Not only do journalists use characters, like Mrs. Brown, as props in stories about houses, but they sometimes write the stories in a form that makes them seem like they are stories about Mrs. Brown, when really, the stories could have been about anyone who happened to live in the right house.
I think that a novelist does more justice to the real Mrs. Brown by observing her and making up a story about her than a journalist who wants to write a story about housing laws and decides to use Mrs. Brown in the lede. Even if the journalist quotes Mrs. Brown and writes only facts about Mrs. Brown, that journalist may be able to or even want to express what's most important about Mrs. Brown's character.

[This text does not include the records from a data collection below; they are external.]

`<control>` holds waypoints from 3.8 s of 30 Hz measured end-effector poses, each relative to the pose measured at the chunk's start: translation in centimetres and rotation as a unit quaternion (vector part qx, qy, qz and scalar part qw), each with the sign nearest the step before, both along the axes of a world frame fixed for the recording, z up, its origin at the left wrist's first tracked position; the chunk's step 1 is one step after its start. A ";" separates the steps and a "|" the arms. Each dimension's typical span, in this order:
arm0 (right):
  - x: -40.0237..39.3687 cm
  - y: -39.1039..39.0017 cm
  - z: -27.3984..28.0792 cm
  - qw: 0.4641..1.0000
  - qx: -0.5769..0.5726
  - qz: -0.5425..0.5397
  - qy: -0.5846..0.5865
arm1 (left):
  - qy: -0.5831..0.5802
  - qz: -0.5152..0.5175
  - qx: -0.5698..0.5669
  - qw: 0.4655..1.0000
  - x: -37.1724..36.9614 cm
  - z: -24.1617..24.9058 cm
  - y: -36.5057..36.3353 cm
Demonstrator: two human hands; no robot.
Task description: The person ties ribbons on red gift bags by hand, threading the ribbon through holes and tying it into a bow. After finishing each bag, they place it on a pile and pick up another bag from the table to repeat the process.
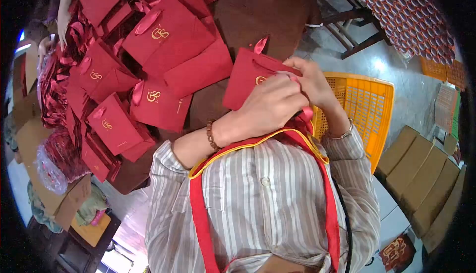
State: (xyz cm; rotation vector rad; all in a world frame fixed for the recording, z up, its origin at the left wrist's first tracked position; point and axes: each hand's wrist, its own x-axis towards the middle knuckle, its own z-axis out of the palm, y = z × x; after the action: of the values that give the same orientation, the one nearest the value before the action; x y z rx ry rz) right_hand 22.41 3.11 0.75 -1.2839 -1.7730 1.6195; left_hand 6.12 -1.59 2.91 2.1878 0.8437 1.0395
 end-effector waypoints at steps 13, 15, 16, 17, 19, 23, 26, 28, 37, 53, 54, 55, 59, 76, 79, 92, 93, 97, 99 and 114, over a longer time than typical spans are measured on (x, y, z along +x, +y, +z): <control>0.0 1.0 1.2 0.996 -0.052 0.062 -0.046 | -0.463 0.063 -0.296 0.833 -12.2 3.2 1.5; -0.1 1.1 1.4 0.995 -0.057 0.070 -0.053 | -0.518 0.045 -0.288 0.804 -13.0 2.7 1.7; -0.3 1.1 1.6 0.994 -0.066 0.069 -0.053 | -0.551 0.094 -0.294 0.776 -12.9 2.8 1.7; -0.4 1.1 1.7 0.993 -0.076 0.067 -0.053 | -0.552 0.096 -0.293 0.775 -12.9 2.9 1.8; -0.4 1.3 1.9 0.992 -0.074 0.078 -0.072 | -0.550 0.041 -0.337 0.763 -12.8 3.1 1.9; -0.2 1.2 1.5 0.996 -0.030 0.084 -0.019 | -0.532 0.047 -0.345 0.772 -11.9 3.0 2.3; 0.1 1.4 1.1 0.994 -0.029 0.102 0.005 | -0.356 0.082 -0.391 0.845 -10.9 3.0 2.4; 0.0 1.5 1.1 0.994 -0.038 0.101 0.000 | -0.274 0.049 -0.464 0.841 -10.2 2.7 2.7; -0.2 1.2 0.8 0.995 0.005 0.101 0.017 | -0.146 0.086 -0.453 0.875 -5.3 0.3 2.1; -0.9 1.0 1.4 0.998 -0.010 0.065 -0.011 | 0.025 0.180 -0.167 0.969 -3.7 -1.1 1.3; -0.8 0.9 1.2 0.998 -0.010 0.064 -0.011 | 0.065 0.187 -0.163 0.967 -3.6 -0.9 1.1; -0.8 0.9 0.7 0.998 -0.011 0.057 0.001 | 0.065 0.186 -0.163 0.967 -3.5 -0.4 1.0; -0.9 0.7 0.2 0.999 0.005 0.052 0.017 | 0.199 0.191 -0.050 0.960 -3.1 0.5 1.2; -0.5 1.1 1.2 0.994 -0.021 0.106 -0.033 | 0.027 0.195 -0.030 0.980 -5.5 -0.2 3.3; -0.8 0.8 0.9 0.995 0.029 0.092 -0.033 | 0.070 0.155 -0.176 0.970 -4.7 -0.7 2.6; 0.0 0.5 0.9 0.992 0.086 0.080 -0.054 | -0.045 0.175 -0.052 0.982 -4.2 -1.4 3.1; 0.0 0.4 0.9 0.992 0.085 0.077 -0.055 | -0.023 0.188 -0.032 0.981 -4.2 -1.0 2.8; -0.2 0.6 1.1 0.992 0.077 0.084 -0.057 | -0.014 0.163 -0.106 0.981 -3.2 -0.4 1.3; -0.2 0.7 1.0 0.992 0.077 0.093 -0.042 | 0.000 0.166 -0.119 0.979 -2.9 -0.5 1.1; 0.5 0.9 1.4 0.989 0.039 0.140 0.017 | -0.035 0.182 -0.269 0.945 -2.8 0.2 0.9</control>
State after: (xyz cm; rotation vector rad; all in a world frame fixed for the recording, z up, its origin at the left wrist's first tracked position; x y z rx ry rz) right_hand 22.96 4.03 2.14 -1.0012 -2.0461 1.6852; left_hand 3.30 -0.67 3.16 1.5611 1.3527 0.9045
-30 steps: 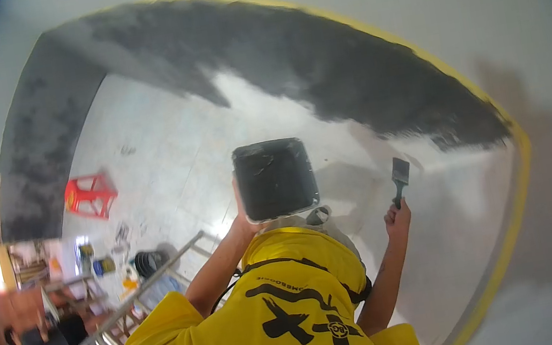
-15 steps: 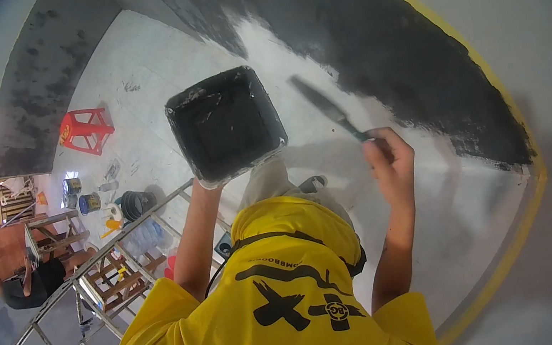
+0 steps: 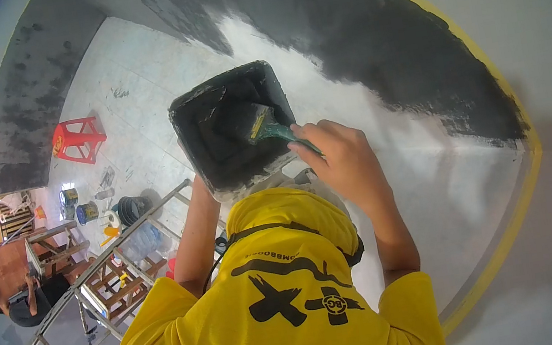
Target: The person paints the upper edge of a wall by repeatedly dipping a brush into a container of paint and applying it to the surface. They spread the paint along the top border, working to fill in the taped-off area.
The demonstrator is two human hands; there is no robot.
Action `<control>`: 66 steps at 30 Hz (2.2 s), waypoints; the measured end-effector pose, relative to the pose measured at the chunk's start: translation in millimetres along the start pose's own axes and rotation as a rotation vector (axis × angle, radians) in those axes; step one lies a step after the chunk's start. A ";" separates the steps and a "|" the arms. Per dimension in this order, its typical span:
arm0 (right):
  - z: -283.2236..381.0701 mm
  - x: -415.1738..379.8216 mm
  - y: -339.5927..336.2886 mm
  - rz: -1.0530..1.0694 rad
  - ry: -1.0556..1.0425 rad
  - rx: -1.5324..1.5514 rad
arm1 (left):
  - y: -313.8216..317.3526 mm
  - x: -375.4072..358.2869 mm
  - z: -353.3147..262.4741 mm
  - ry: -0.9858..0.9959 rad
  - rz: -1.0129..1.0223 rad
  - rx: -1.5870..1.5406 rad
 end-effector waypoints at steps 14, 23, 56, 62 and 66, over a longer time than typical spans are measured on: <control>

Mrs. Brown might not tell a journalist that she's a poor old woman about to sell her property to the domineering man in the carriage next to her. The journalist can observe her mended clothes and the way she seems to recoil in front of this man, but the journalist can't print a story about how this paunch-faced old man intimidates Mrs. Brown without quotes or some kind of proof, which the proud Mrs. Brown and the power-hungry man will not furnish. The journalist can't really tell Mrs. Brown's story. The novelist can - but only by making it up.
Which way of telling a story is more truthful, describing a character or describing a house? I think both ways of telling stories are valid, but I think that people go through life as characters interacting with other characters whose lives are affected by their circumstances but who deal with them on a small scale, not as brushstrokes in the big picture.